#### Aim of the exercise:
Extract the full listing verbatim and drop any pictures from your copy.

#### Dataset section:
####################

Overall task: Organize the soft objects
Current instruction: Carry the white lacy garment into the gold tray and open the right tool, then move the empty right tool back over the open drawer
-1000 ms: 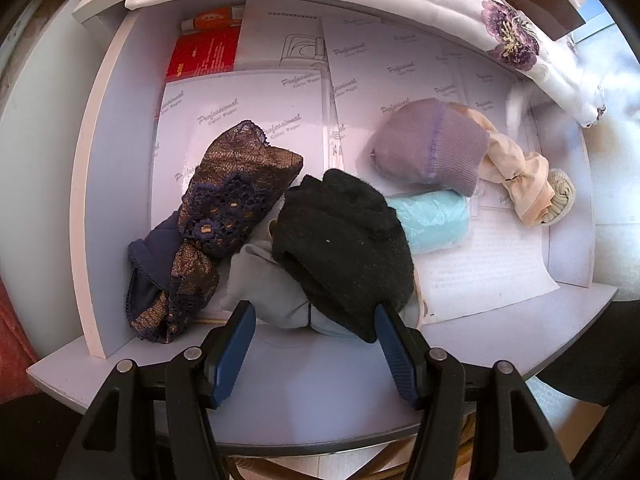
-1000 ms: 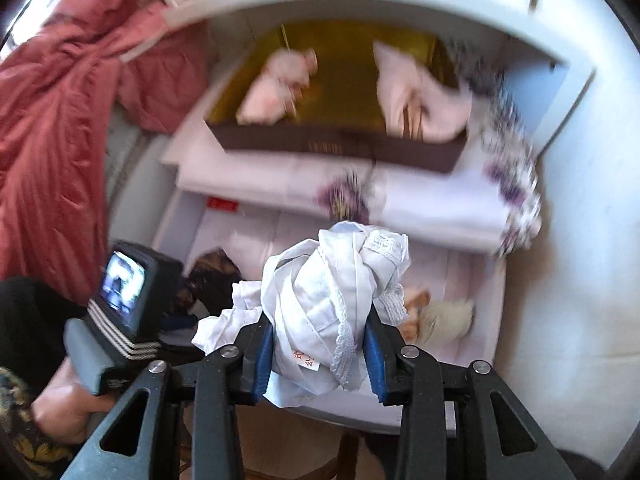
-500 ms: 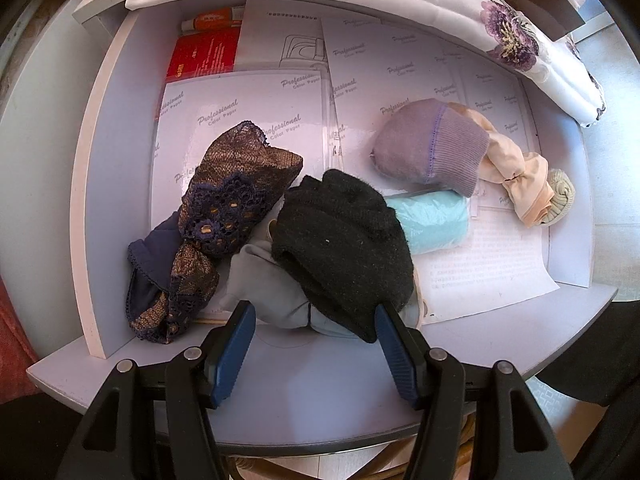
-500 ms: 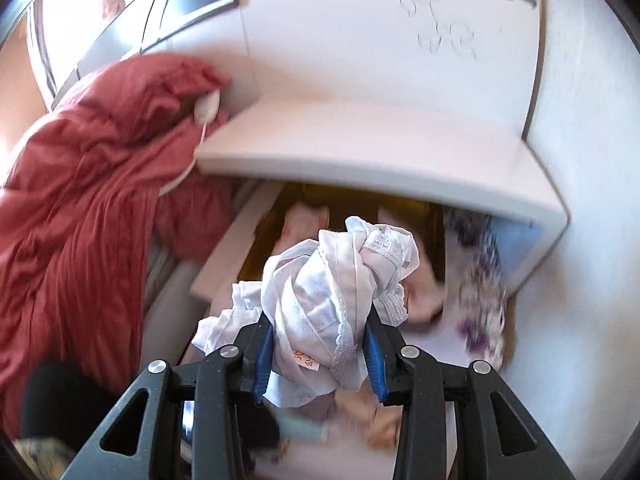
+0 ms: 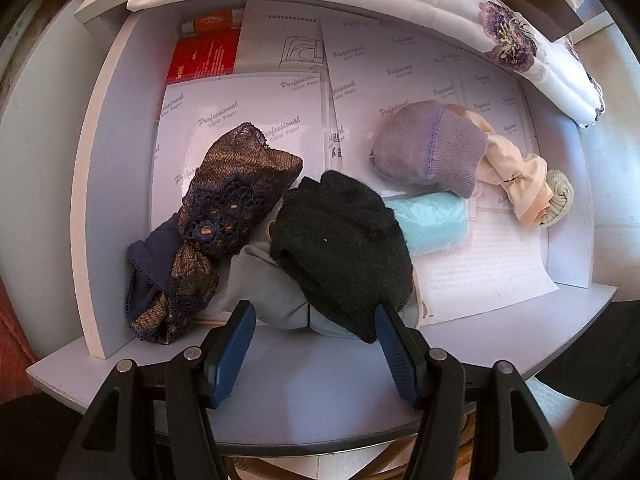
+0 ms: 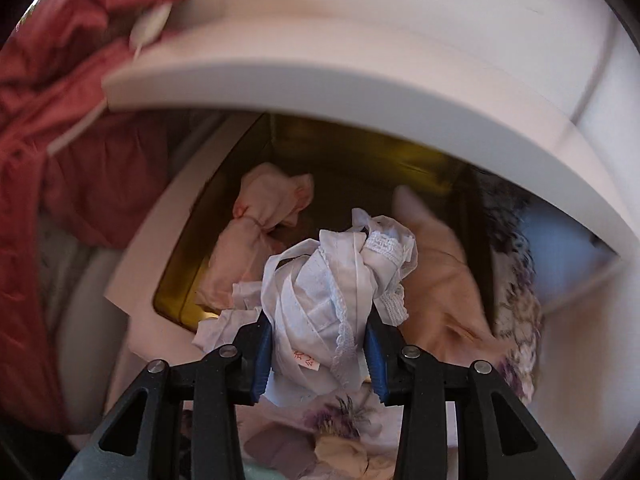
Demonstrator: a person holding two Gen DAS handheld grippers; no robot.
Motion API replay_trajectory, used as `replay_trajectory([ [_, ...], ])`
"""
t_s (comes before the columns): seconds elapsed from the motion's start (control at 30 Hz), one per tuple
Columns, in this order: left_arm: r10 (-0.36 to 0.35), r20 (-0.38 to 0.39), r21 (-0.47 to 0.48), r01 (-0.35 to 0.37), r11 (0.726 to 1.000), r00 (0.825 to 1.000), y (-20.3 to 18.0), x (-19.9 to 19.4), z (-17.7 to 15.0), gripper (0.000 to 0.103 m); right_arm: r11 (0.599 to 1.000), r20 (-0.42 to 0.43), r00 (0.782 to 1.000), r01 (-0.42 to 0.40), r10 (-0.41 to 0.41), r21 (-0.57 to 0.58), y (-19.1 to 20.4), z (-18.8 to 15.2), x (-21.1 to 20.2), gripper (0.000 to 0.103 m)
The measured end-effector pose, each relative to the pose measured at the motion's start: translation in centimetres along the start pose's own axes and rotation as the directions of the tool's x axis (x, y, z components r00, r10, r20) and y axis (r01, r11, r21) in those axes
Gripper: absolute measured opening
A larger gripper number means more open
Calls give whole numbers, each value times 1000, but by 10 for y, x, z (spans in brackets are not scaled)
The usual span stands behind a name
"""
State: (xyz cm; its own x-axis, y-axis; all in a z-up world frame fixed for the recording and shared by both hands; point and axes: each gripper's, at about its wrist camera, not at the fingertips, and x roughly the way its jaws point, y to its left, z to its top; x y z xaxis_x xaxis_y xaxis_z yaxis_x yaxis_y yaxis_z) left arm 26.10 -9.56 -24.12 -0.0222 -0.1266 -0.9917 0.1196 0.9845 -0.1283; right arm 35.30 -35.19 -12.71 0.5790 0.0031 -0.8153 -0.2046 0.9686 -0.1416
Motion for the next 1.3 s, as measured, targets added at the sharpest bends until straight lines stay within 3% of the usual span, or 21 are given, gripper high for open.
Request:
replay_trajectory([
  [0.17,2,1,-4,-2,1000,1000,-2,-2,1,63,978,26,995,101,-98,-184,30,24,26,40],
  [0.43,12,1,-5,-12,1000,1000,-4,0,0,63,904,76,965,262,-251,-338,49,34,60,45],
  [0.5,15,1,-6,-15,1000,1000,-4,1,0,64,905,86,962,272,-258,-328,46,32,60,50],
  [0.63,18,3,-6,-18,1000,1000,-6,2,0,64,922,87,967,254,-238,-293,39,30,53,73],
  [0.77,20,6,-5,-20,1000,1000,-5,2,-1,64,929,82,970,244,-230,-279,33,21,48,78],
  [1.07,18,15,-3,-18,1000,1000,-5,1,-2,64,945,61,973,230,-222,-231,17,-2,28,79],
  [1.3,15,18,-1,-15,1000,1000,-4,1,-3,64,958,93,975,215,-201,-189,12,-16,-4,80],
])
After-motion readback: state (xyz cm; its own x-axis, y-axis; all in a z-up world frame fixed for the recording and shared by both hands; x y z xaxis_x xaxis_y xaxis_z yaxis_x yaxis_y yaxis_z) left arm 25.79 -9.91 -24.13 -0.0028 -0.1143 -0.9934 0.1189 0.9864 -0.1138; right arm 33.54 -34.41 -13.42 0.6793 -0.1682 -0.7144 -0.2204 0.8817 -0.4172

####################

#### Response area:
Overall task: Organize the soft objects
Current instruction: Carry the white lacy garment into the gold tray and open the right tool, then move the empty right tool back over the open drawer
-1000 ms: 
-1000 ms: 
-500 ms: 
-500 ms: 
+0 ms: 
+0 ms: 
Demonstrator: a person holding two Gen DAS handheld grippers; no robot.
Motion API replay_trajectory, used as `replay_trajectory([ [_, ...], ])`
"""
t_s (comes before the columns): seconds elapsed from the motion's start (control at 30 Hz), one per tuple
Columns, in this order: left_arm: r10 (-0.36 to 0.35), r20 (-0.38 to 0.39), r21 (-0.47 to 0.48), r01 (-0.35 to 0.37), r11 (0.726 to 1.000), r00 (0.825 to 1.000), y (-20.3 to 18.0), x (-19.9 to 19.4), z (-17.7 to 15.0), gripper (0.000 to 0.103 m); right_arm: r11 (0.599 to 1.000), r20 (-0.42 to 0.43), r00 (0.782 to 1.000), r01 (-0.42 to 0.40), r10 (-0.41 to 0.41), r21 (-0.57 to 0.58), y (-19.1 to 20.4), z (-18.8 to 15.2), x (-21.1 to 20.2), gripper (0.000 to 0.103 m)
The measured end-effector pose, each relative to the pose measured at the motion's start: translation in centimetres along the start pose's own axes and rotation as the directions of the tool's x axis (x, y, z components r00, r10, r20) and y axis (r01, r11, r21) in those axes
Gripper: absolute measured opening
A larger gripper number means more open
Calls give whole numbers, each value times 1000, but by 10 for y, x, z (spans in brackets are not scaled)
The usual span stands behind a name
"""
State: (xyz cm; its own x-axis, y-axis; all in a z-up world frame fixed for the recording and shared by both hands; point and axes: each gripper's, at about its wrist camera, not at the fingertips, and x roughly the way its jaws point, y to its left, z to its top; x y z xaxis_x xaxis_y xaxis_z yaxis_x yaxis_y yaxis_z) left arm 26.10 -9.56 -24.12 -0.0222 -0.1266 -0.9917 0.1196 0.9845 -0.1283; right arm 35.30 -35.19 -12.71 0.5790 0.0031 -0.8153 -0.2046 0.9686 -0.1416
Motion for the next 1.3 s, as measured, targets added at the sharpest bends until straight lines stay within 3% of the usual span, or 21 are given, gripper high for open.
Request:
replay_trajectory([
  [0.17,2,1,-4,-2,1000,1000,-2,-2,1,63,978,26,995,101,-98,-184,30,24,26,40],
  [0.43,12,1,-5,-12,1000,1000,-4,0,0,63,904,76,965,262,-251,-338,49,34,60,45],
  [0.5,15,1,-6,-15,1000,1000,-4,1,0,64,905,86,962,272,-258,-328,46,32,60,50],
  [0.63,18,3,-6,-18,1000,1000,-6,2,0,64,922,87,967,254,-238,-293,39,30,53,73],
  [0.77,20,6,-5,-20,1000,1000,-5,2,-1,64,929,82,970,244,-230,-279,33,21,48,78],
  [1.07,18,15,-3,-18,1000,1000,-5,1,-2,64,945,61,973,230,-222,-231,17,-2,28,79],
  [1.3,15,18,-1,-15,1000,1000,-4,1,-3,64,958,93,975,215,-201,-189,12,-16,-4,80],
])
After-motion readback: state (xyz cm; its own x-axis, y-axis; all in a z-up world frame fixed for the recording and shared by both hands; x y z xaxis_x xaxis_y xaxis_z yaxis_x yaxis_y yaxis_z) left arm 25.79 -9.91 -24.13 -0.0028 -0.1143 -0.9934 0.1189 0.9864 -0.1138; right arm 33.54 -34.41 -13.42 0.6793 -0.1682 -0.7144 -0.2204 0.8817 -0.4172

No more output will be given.